Anderson v De Marco
[2020] NZHC 837
•18 March 2020
IN THE HIGH COURT OF NEW ZEALAND WELLINGTON REGISTRY
I TE KŌTI MATUA O AOTEAROA TE WHANGANUI-A-TARA ROHE
CIV-2018-485-622
[2020] NZHC 837
BETWEEN NORMAN HUGH ANDERSON and REBECCA ALICE CARRASCO
PlaintiffsAND
EUGENE JOHN DE MARCO
Defendant
Hearing: 18 March 2020 Appearances:
S Dalzell and B Lambert for plaintiffs/respondents G Shand for defendant/respondent
Judgment:
18 March 2020
Reasons:
29 April 2020
REASONS FOR JUDGMENT OF ASSOCIATE JUDGE JOHNSTON
Introduction
[1] This is an interlocutory application by the defendant, Mr Eugene De Marco, for orders:
(a)For leave to apply after the close of pleadings date;
(b)For particular discovery;
(c)For leave to administer interrogatories;
(d)Joining third parties;
ANDERSON v DE MARCO [2020] NZHC 837 [29 April 2020]
(e)Debarring the plaintiffs’ solicitors from acting further in the proceeding; and
(f)Suspending the current pre-trial timetabling orders.
[2] All applications are opposed by the plaintiffs, Mr Norman Anderson and Ms Rebecca Carrasco.
[3] At the conclusion of the hearing on 18 March 2020 I delivered a short oral judgment granting Mr De Marco leave to apply, making certain directions in relation to discovery and dismissing Mr De Marco’s other applications.
[4] I indicated that I would give my reasons in writing, and I now do so. However, since the hearing, the country has been in lockdown as a result of the Covid-19 pandemic. As a result, aspects of my judgment, if not the entire judgment may have been rendered academic.
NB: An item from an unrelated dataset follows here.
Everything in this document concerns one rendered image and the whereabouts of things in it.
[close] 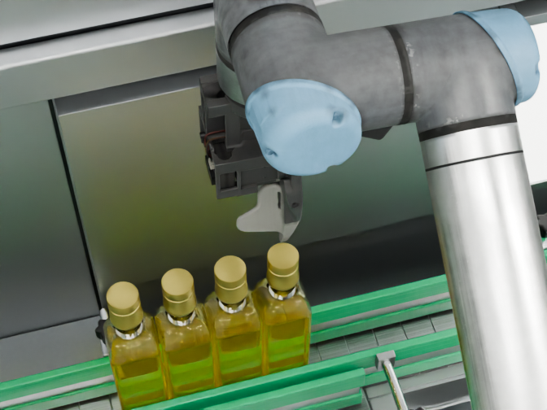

I will of course reserve leave to the parties to seek clarification as necessary.
Background
[5]The background to the proceeding is straightforward.
[6] By written agreement dated 22 December 2017, Mr De Marco agreed to sell and Mr Anderson and Ms Carrasco agreed to purchase the former’s property at 13 Fortification Road, Karaka Bay, Wellington. Mr Anderson and Ms Carrasco paid a deposit of $120,000 (that being 10 per cent of the $1.2 million purchase price). The contract was subsequently confirmed. Prior to settlement, Mr Anderson and Ms Carrasco purported to cancel the contract on the basis of alleged pre-contractual misrepresentations and breaches of warranty. Mr De Marco subsequently purported to cancel the contract himself for repudiation. Mr Anderson and Ms Carrasco now sue to recover the deposit and consequential damages. Mr De Marco denies any allegation of misrepresentation or breach of warranty and is defending the claim. He counterclaims seeking a declaration that his purported cancellation was effective and seeks damages in the amount of the deposit.
Proceeding
[7] Mr Anderson and Ms Carrasco commenced their proceeding in August 2018. Mr De Marco entered his defence and counterclaimed in September 2018. The plaintiffs replied to the affirmative defences pleaded by Mr De Marco and entered a defence to his counterclaim in October 2018.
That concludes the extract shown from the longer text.